(I've reviewed similar questions on SO, however none of the suggestions have worked for me)
I have an API service that runs on Google App Engine (on the Google Cloud Platform). I need to authenticate to the Google Admin Directory API so that I can create groups on our GSuite domain.

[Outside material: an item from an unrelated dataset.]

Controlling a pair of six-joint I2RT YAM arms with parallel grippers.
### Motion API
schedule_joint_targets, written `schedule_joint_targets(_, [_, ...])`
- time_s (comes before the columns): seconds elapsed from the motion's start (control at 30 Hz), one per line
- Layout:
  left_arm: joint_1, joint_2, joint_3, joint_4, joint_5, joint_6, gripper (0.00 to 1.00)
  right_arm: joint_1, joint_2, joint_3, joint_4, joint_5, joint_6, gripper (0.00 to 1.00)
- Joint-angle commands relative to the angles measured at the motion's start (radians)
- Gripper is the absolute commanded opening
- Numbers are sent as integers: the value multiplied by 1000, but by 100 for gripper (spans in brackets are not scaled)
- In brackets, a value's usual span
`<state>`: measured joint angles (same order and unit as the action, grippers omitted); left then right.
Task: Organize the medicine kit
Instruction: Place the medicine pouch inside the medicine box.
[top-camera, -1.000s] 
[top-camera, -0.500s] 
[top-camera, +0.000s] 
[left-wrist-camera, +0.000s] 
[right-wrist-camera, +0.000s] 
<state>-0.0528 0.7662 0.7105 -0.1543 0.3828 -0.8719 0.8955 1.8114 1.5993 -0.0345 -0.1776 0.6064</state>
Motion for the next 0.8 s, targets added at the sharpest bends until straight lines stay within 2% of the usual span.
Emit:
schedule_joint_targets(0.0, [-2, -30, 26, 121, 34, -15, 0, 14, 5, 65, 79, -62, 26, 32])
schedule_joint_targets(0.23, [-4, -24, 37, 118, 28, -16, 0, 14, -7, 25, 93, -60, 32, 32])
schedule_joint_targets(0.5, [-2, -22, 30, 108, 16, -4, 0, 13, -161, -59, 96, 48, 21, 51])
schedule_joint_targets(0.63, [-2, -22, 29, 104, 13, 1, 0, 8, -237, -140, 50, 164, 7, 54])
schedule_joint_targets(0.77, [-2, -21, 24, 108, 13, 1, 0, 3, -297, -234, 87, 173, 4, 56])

I initially tried implicit authorisation by following the guide to Obtaining and providing service account credentials manually, but I think that may be limited to communication between apps that are running on Google App Engine. My understanding is that talking to a Google API outside of App Engine requires OAuth 2.0, so I've set things up as follows:
I've set up the App Engine default service account, and I've granted domain wide delegation to the account from within the Google Cloud Platform. I've also delegated domain-wide authority from the GSuite side, by following this guide - https://developers.google.com/admin-sdk/reports/v1/guides/delegation#delegate_domain-wide_authority_to_your_service_account
I've generated a P12 key for the service account. I'm then setting up credentials and using them to instantiate a Google Admin Directory client API as follows:
final List<String> SCOPES = Collections.singletonList(DirectoryScopes.ADMIN_DIRECTORY_GROUP);
final NetHttpTransport HTTP_TRANSPORT = GoogleNetHttpTransport.newTrustedTransport();
final JsonFactory JSON_FACTORY = JacksonFactory.getDefaultInstance();
/** Email of the Service Account */
final String SERVICE_ACCOUNT_EMAIL = "[email protected]";
final String USER_EMAIL = "[email protected]";
/** Path to the Service Account's Private Key file */
final String SERVICE_ACCOUNT_PKCS12_FILE = "myPath.p12";
String p12Password = "notasecret";
ClassLoader classLoader = this.getClass().getClassLoader();
KeyStore keystore = KeyStore.getInstance("PKCS12");
InputStream keyFileStream = classLoader.getResourceAsStream(SERVICE_ACCOUNT_PKCS12_FILE);
if (keyFileStream == null){
throw new Exception("Key File Not Found.");
}
keystore.load(keyFileStream, p12Password.toCharArray());
PrivateKey pk = (PrivateKey)keystore.getKey("privatekey", p12Password.toCharArray());
GoogleCredential credential = new GoogleCredential.Builder()
.setTransport(HTTP_TRANSPORT)
.setJsonFactory(JSON_FACTORY)
.setServiceAccountId(SERVICE_ACCOUNT_EMAIL)
.setServiceAccountScopes(SCOPES)
.setServiceAccountUser(USER_EMAIL)
.setServiceAccountPrivateKey(pk)
.build();
Directory directory = new Directory.Builder(HTTP_TRANSPORT, JSON_FACTORY, null)
.setHttpRequestInitializer(credential).build();
com.google.api.services.admin.directory.model.Group group = new Group();
group.setEmail("[email protected]");
group.setName("test_group");
group.setDescription("test_group_desc");
Group googleGroup = directory.groups().insert(group).execute();
// error on the line above (403: Not Authorized to access this resource/api - forbidden)
I get an error on the final line, where I try to create a new group:
Group googleGroup = directory.groups().insert(group).execute();
403: Not Authorized to access this resource/api - forbidden
What do I need to do to successfully authenticate?